What you need to do ::
Within the records below, find each line that holds the string "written", then copy it.

*** Available records Section Begins ***

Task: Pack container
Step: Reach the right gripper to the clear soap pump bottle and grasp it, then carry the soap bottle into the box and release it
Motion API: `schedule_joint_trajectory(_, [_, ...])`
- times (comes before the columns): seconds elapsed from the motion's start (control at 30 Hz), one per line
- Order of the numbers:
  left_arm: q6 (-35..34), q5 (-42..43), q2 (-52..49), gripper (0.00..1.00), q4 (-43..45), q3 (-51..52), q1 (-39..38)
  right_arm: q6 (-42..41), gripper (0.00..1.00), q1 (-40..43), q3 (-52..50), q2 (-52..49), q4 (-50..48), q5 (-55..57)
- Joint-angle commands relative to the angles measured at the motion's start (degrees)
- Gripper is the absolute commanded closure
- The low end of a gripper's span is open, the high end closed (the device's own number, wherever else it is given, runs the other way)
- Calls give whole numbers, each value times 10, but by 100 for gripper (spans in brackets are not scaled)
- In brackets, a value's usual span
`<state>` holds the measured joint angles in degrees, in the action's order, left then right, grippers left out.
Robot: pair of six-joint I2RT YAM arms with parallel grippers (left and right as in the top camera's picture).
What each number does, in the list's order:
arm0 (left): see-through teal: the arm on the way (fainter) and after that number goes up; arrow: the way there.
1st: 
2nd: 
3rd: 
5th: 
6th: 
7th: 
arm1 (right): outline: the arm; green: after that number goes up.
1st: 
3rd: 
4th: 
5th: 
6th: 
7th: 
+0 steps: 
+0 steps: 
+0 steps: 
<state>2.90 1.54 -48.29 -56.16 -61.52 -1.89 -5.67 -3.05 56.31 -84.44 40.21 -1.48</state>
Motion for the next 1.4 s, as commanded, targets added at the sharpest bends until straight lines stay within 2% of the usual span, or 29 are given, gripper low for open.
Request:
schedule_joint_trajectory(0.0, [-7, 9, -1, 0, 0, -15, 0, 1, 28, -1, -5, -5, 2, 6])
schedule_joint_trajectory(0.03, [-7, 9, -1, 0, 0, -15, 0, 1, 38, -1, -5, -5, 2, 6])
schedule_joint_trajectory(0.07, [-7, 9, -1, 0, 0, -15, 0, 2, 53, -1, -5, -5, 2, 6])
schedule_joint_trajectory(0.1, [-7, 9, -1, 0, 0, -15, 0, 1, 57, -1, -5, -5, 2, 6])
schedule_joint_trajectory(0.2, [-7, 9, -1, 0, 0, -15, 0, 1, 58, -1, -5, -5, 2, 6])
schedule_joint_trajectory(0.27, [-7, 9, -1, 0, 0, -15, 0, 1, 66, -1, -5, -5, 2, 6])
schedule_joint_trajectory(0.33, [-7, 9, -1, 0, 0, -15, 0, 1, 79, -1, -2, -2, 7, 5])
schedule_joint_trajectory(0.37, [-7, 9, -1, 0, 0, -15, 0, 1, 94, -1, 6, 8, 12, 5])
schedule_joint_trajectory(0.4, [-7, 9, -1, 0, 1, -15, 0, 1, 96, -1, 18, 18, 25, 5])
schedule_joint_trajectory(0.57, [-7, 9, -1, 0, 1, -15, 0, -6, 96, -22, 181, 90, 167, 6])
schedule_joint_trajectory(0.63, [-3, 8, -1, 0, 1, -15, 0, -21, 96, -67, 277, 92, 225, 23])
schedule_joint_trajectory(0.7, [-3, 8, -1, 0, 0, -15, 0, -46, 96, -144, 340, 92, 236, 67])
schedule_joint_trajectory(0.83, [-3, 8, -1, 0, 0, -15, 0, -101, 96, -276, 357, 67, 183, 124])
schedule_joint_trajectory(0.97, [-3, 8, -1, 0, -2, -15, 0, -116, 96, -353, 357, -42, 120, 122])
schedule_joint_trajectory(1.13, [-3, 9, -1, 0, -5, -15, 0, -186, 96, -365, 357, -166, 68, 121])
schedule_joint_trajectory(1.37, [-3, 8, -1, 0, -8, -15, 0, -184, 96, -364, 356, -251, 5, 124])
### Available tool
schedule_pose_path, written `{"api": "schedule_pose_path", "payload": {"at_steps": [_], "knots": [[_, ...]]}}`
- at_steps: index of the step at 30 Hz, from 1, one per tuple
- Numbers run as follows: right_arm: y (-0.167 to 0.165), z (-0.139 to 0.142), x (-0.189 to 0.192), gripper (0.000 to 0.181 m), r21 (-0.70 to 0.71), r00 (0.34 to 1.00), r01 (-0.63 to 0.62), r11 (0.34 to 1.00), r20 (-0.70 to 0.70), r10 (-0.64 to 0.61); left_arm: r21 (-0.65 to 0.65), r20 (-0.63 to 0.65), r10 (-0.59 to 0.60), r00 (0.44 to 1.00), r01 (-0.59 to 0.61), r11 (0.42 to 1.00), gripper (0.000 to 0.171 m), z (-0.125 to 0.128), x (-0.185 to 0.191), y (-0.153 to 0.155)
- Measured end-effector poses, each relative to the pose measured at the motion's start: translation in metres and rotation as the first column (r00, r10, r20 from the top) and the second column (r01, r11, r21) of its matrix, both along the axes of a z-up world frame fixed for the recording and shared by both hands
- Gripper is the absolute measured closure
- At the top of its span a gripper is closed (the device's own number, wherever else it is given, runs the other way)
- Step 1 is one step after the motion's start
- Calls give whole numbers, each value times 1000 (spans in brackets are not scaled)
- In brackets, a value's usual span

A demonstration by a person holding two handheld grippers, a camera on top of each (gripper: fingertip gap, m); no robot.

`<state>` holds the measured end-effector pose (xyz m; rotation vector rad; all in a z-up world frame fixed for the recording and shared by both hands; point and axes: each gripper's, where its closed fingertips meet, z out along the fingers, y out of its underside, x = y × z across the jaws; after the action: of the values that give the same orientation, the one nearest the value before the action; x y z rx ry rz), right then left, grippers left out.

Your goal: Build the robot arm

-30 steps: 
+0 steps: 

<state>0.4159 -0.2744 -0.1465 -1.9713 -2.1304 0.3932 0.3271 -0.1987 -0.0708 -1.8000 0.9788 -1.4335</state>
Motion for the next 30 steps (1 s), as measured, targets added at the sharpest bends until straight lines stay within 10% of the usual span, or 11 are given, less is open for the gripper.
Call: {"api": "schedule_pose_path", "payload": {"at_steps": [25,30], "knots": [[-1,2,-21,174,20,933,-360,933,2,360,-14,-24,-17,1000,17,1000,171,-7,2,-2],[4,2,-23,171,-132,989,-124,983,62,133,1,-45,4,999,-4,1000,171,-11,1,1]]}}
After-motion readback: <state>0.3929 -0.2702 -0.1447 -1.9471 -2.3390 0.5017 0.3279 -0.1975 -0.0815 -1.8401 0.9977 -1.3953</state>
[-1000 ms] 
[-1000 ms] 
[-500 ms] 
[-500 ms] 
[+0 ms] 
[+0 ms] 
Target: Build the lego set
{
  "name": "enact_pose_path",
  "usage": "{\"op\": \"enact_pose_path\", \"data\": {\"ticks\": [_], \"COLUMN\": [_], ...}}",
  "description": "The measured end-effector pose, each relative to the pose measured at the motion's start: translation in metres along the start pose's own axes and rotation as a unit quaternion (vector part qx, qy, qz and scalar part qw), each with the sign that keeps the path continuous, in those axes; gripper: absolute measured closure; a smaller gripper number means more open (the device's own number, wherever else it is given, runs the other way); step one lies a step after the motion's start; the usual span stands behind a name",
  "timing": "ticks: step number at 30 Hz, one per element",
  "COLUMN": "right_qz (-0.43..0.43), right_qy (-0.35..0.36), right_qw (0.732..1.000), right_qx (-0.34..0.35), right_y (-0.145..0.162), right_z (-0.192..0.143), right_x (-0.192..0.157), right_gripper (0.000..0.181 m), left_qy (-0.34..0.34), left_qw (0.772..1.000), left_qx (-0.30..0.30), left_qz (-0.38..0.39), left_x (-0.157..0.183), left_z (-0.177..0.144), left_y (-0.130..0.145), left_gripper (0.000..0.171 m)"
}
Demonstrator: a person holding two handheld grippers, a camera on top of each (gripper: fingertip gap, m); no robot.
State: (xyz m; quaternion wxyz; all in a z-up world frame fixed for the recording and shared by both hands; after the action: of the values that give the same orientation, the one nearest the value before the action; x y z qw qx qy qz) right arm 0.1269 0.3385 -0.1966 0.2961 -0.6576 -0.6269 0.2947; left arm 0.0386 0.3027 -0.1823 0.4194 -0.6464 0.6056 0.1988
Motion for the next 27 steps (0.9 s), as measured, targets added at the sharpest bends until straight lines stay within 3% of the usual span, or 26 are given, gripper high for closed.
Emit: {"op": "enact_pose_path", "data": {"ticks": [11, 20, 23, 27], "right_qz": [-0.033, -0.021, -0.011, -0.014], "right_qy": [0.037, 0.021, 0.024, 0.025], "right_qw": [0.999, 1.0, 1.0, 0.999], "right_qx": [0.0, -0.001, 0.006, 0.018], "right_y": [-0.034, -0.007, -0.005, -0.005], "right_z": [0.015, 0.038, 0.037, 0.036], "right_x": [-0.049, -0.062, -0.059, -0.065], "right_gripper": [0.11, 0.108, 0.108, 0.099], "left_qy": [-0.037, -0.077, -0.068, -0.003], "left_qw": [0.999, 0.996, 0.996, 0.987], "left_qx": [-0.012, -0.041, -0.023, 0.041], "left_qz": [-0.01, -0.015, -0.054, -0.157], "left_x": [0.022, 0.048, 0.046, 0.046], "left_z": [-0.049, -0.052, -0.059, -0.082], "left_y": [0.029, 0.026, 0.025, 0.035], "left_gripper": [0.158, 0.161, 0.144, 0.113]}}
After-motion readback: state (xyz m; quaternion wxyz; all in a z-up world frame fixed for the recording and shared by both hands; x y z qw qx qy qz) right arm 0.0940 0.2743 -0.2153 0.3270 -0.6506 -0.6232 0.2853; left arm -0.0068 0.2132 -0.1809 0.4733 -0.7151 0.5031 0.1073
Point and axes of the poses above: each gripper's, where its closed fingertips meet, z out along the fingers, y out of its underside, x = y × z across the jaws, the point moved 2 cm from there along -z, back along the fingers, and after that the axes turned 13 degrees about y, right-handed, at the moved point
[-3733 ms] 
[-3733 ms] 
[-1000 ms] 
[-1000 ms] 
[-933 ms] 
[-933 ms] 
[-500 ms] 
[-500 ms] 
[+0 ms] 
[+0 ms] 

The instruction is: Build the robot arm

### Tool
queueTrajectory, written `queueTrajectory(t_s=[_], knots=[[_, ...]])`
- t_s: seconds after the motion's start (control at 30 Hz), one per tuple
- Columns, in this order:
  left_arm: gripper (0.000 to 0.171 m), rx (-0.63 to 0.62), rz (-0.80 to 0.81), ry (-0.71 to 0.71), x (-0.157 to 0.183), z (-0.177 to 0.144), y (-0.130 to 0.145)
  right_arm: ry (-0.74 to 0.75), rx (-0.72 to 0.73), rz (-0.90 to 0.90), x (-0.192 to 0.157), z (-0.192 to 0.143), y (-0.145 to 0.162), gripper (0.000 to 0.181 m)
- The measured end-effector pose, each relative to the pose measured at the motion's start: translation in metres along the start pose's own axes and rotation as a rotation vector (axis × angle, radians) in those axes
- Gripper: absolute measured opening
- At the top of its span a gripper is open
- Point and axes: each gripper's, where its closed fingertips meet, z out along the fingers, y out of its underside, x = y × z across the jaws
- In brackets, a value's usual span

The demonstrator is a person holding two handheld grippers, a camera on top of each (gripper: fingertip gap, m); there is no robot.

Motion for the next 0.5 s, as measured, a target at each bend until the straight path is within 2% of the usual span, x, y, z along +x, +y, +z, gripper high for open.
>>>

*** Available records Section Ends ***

Exercise answer ::
schedule_pose_path, written `{"api": "schedule_pose_path", "payload": {"at_steps": [_], "knots": [[_, ...]]}}`
queueTrajectory, written `queueTrajectory(t_s=[_], knots=[[_, ...]])`

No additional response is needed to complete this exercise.